College of Agriculture wants to modernize name
By Colleen MacPherson
After almost 100 years as a founding pillar of the University of Saskatchewan, the College of Agriculture is searching for a new name that will better reflect its contemporary mission and programs.
“I’m tired of needing to use words like ‘we’re about more than just agriculture’ and ‘this isn’t just about farming’,” Dean Ernie Barber told On Campus News last week. “We need to have a name and an array of academic programs and research activities that say what we are.”
By Barber’s definition, the college is about agriculture, but also “about the importance of sustainability of farming and about a whole host of other applications … that produce the things people need. It’s about the responsible use of renewable resources” in forestry and agri-forestry, ecological preservation, conservation of biodiversity and non-timber forest products.
The college today, he said, “is where plants, animals and micro-organisms are all being brought together in a way that speaks about sustainable development. The single word ‘agriculture’ doesn’t portray the inclusive nature of our mission.”
The search for a new name began about 18 months ago with a name review committee looking at how this situation has been handled by other faculties, Barber said. That group found the addition of words like ‘environmental science’, ‘food’, ‘natural resources’ and ‘life sciences’ in new names, but no obvious pattern. One recent name change took place at the University of British Columbia, Barber said, where the College of Agricultural Sciences is now the College of Land and Food Systems.
In the end, the committee recommended a change but was unable to recommend a new name. Barber added that “personally, I’m not keen to having a name with a bunch of ‘ands’ in it.”
“Naming is a very, very important thing,” he went on. “When you’ve been around for almost 100 years, when you’re one of the founding colleges of the University, when you’re a leader in Canada and in a province where agriculture is still such a big piece of our way of being, when you have as many alumni as we do, it’s a lot harder to change a name. At the same time, we want to let the world know the University of Saskatchewan is not backing out of its commitment to agriculture.”

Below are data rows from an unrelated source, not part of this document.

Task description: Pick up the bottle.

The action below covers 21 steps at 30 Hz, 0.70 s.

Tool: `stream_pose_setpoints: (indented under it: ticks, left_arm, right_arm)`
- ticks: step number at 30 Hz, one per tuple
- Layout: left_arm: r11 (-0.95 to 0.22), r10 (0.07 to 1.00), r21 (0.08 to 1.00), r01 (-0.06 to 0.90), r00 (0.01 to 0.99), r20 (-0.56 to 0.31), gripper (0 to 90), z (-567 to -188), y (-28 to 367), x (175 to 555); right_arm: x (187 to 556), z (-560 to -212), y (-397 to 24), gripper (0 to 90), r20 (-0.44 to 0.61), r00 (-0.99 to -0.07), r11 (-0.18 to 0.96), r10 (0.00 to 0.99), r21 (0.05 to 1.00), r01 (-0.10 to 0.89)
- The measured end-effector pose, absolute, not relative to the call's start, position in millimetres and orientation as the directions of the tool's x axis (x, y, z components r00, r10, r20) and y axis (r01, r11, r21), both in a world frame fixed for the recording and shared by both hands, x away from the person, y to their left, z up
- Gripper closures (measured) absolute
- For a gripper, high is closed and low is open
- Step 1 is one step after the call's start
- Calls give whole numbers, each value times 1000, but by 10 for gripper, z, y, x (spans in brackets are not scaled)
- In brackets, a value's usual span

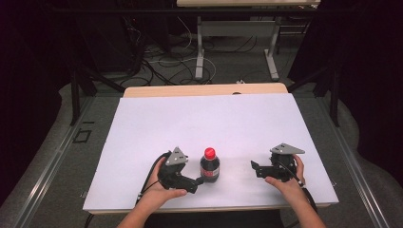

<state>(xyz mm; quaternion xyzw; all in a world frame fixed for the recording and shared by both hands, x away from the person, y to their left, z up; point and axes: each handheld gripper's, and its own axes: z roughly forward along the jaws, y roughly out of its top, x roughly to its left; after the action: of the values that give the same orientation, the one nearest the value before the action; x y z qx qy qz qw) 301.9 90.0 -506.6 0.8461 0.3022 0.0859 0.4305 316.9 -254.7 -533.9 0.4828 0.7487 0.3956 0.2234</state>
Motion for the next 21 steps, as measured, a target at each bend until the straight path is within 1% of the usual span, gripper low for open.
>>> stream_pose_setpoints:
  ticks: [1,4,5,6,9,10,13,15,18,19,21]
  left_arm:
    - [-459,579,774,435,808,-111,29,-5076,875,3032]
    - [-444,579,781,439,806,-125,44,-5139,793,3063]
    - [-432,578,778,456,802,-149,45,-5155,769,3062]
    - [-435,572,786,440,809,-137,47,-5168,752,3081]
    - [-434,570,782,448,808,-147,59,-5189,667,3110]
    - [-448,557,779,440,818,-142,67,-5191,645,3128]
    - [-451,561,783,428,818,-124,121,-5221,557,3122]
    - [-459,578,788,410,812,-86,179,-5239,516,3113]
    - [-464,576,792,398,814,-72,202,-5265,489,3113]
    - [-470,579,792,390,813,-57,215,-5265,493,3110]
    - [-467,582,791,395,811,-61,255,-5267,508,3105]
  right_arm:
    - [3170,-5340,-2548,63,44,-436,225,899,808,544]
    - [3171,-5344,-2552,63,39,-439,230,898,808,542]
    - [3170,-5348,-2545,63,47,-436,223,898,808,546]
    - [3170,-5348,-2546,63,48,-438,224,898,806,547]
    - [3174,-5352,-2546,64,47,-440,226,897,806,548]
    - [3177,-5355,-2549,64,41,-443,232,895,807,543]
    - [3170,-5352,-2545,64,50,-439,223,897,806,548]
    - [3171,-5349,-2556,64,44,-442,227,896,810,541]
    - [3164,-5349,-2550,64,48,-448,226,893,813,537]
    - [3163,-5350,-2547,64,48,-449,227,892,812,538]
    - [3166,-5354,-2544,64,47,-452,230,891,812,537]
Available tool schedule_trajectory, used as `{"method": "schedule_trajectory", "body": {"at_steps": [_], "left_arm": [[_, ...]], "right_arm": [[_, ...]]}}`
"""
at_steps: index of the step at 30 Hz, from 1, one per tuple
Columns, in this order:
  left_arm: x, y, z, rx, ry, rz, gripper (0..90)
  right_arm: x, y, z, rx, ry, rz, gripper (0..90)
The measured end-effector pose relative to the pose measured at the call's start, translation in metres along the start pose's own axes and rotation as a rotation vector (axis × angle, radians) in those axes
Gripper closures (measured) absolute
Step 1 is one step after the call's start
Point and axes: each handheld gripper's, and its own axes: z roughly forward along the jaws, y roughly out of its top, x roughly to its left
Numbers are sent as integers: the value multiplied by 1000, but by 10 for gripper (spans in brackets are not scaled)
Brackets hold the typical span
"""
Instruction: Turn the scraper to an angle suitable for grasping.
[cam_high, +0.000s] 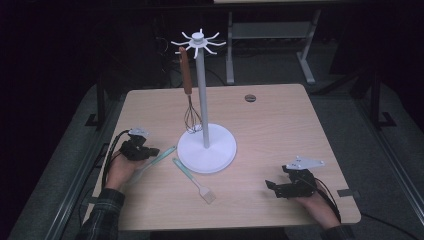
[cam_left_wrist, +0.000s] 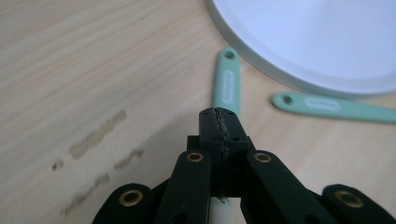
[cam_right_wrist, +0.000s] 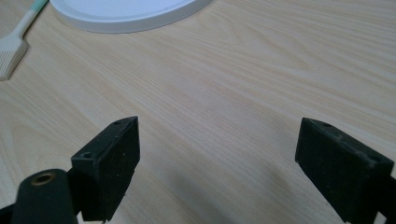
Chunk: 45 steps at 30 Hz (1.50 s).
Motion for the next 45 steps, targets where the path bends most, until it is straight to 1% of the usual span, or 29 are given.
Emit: {"method": "schedule_trajectory", "body": {"at_steps": [1,2,3,4,5,9,10,11,12,14,15,17,18,21,22,24,25,26,27,29,30,32,36,38,43,45], "left_arm": [[-1,-3,-3,9,3,4,886],[-1,-6,-5,7,2,4,850],[-2,-11,-8,12,-9,4,843],[-3,-15,-9,6,-10,-9,835],[-3,-18,-11,13,-6,2,824],[-6,-30,-18,-2,-8,-6,780],[-7,-31,-18,7,4,1,774],[-7,-33,-18,4,14,11,770],[-7,-34,-18,4,18,-1,768],[-6,-36,-17,16,36,14,768],[-6,-37,-16,16,41,9,761],[-6,-39,-15,30,46,14,761],[-6,-40,-15,21,46,13,761],[-7,-41,-15,19,57,15,762],[-8,-42,-15,16,67,10,766],[-10,-43,-16,16,79,13,766],[-11,-43,-15,3,84,0,766],[-13,-44,-15,5,93,2,765],[-14,-44,-15,7,106,15,765],[-17,-43,-15,13,129,18,780],[-18,-43,-15,16,134,17,790],[-18,-43,-15,17,134,14,794],[-17,-42,-15,20,129,-5,802],[-18,-41,-15,25,136,-1,807],[-15,-42,-15,14,112,-41,813],[-15,-42,-16,10,110,-52,816]], "right_arm": [[0,0,0,0,0,1,140],[0,0,0,0,2,0,140],[0,0,0,0,2,-1,140],[1,0,0,3,3,-3,140],[1,0,0,4,3,-3,140],[1,0,0,2,2,-2,140],[1,0,0,2,2,-2,140],[1,0,0,2,1,-3,140],[1,0,0,4,1,-2,140],[1,0,0,4,2,-3,140],[1,0,0,5,2,-3,140],[1,0,0,3,2,-4,140],[1,0,0,3,1,-3,140],[1,0,0,1,1,-2,140],[1,0,0,1,1,-3,140],[1,0,0,3,2,-3,140],[1,0,0,3,2,-3,140],[1,0,0,3,2,-2,140],[2,0,0,3,2,-1,140],[2,0,0,4,1,-2,140],[2,0,0,4,1,-2,140],[2,0,0,3,1,-4,140],[2,0,0,3,1,-1,140],[2,0,0,4,0,-2,140],[1,0,-1,3,2,-1,140],[1,0,-1,3,2,-2,140]]}}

The search for a new name will continue with the completion of a document describing the college’s mission and the design of a process what will address, among other issues, what role external stakeholders will play, and when. “I can’t imagine doing this without external consultation.”
The Board of Governors and University Council will both need to approve the change “so this could be dragged out a bit, but I’m not talking about years. I don’t think it will be helpful to have a very protracted debate on this.” Barber wants to see the new name in place by this time next year.